**TRY IT:** Every line below that has "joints" in it should be copied.

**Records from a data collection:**

_ _ _ _ _

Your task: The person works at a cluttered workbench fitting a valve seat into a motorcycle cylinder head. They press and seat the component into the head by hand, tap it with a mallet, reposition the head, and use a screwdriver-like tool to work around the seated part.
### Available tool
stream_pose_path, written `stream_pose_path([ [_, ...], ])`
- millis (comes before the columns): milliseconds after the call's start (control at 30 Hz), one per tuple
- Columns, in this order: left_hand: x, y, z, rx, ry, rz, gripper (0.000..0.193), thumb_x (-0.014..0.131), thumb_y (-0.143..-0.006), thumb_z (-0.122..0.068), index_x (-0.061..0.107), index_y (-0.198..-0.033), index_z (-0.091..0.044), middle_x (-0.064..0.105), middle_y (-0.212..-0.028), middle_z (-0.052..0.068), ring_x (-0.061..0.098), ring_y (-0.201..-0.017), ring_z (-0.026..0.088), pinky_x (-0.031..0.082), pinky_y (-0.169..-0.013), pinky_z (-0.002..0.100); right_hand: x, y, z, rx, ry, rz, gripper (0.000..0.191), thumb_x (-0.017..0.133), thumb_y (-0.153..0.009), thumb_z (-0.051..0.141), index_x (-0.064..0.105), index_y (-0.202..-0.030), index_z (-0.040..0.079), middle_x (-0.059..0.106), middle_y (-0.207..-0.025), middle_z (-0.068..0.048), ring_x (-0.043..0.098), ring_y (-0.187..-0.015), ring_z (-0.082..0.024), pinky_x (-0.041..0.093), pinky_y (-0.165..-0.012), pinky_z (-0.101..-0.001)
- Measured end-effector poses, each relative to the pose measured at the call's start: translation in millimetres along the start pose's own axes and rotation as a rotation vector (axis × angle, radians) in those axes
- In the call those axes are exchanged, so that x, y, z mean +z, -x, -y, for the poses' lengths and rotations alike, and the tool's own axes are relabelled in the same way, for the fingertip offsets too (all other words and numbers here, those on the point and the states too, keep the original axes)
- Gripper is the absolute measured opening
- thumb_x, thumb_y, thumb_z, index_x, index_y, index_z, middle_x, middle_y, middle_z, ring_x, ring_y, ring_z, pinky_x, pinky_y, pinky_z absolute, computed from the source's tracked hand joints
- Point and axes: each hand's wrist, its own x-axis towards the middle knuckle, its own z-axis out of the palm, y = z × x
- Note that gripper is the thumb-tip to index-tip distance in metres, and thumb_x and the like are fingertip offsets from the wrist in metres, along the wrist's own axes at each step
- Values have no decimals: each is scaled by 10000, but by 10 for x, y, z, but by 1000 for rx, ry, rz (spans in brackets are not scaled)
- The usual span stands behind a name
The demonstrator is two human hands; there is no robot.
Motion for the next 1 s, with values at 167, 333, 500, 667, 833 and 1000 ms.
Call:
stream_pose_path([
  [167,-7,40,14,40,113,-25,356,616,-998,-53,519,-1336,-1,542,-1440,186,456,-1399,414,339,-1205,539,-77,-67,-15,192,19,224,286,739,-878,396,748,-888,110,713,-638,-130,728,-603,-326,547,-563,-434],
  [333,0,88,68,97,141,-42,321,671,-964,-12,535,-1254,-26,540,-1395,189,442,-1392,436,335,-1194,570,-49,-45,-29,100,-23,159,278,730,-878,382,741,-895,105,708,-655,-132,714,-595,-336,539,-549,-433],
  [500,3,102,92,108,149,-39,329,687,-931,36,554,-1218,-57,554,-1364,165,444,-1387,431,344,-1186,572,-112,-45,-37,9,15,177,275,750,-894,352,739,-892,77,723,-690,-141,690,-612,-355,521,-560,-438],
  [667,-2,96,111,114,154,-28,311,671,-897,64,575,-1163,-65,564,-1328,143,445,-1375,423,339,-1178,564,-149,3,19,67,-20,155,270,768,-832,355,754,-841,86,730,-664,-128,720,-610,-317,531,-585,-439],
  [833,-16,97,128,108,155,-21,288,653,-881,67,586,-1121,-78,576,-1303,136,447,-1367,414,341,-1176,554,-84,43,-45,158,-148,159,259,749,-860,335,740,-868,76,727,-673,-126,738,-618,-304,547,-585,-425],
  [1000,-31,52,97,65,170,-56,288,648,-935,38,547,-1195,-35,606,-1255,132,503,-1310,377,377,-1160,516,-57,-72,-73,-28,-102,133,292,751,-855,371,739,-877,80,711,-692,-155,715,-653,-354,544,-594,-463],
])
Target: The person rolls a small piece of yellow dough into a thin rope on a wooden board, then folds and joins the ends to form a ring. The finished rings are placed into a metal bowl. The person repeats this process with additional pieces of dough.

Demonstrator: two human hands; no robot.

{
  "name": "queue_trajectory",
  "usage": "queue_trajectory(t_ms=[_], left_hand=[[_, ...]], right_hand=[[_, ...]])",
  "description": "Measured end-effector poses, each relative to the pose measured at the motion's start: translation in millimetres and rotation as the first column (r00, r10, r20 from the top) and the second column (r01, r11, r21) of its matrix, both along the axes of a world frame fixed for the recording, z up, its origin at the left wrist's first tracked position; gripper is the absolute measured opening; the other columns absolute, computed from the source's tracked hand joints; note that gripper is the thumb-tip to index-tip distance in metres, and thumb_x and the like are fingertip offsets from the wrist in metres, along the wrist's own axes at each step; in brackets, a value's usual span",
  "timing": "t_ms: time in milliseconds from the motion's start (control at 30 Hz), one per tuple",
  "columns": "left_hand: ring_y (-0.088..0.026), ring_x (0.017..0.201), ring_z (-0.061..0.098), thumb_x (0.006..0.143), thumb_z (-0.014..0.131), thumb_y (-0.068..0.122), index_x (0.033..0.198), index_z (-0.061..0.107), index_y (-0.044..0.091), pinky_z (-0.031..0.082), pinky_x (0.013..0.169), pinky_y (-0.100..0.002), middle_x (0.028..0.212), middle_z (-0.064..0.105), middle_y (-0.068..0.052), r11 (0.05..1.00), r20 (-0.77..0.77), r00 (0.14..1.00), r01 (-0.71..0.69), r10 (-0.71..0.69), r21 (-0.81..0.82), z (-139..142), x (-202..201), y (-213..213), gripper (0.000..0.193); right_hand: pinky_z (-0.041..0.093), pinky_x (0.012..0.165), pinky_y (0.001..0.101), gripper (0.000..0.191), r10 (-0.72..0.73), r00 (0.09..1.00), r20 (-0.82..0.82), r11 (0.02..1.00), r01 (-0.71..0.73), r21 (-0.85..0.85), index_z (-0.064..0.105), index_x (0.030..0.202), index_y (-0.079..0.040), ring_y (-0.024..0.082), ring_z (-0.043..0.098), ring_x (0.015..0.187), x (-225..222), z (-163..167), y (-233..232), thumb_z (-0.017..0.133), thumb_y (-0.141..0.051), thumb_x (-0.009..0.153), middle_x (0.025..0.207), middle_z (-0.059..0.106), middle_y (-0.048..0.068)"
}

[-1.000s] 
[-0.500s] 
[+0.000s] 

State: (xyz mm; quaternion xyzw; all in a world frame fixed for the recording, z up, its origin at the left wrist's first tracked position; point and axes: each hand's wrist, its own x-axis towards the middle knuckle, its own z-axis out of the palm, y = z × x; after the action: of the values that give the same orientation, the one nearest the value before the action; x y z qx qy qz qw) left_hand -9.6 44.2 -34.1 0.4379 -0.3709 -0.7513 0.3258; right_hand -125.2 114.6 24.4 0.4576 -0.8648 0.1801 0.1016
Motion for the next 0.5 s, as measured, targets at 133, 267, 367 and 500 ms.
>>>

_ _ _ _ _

**TASK RESULT:**
- thumb_x, thumb_y, thumb_z, index_x, index_y, index_z, middle_x, middle_y, middle_z, ring_x, ring_y, ring_z, pinky_x, pinky_y, pinky_z absolute, computed from the source's tracked hand joints
  "description": "Measured end-effector poses, each relative to the pose measured at the motion's start: translation in millimetres and rotation as the first column (r00, r10, r20 from the top) and the second column (r01, r11, r21) of its matrix, both along the axes of a world frame fixed for the recording, z up, its origin at the left wrist's first tracked position; gripper is the absolute measured opening; the other columns absolute, computed from the source's tracked hand joints; note that gripper is the thumb-tip to index-tip distance in metres, and thumb_x and the like are fingertip offsets from the wrist in metres, along the wrist's own axes at each step; in brackets, a value's usual span",

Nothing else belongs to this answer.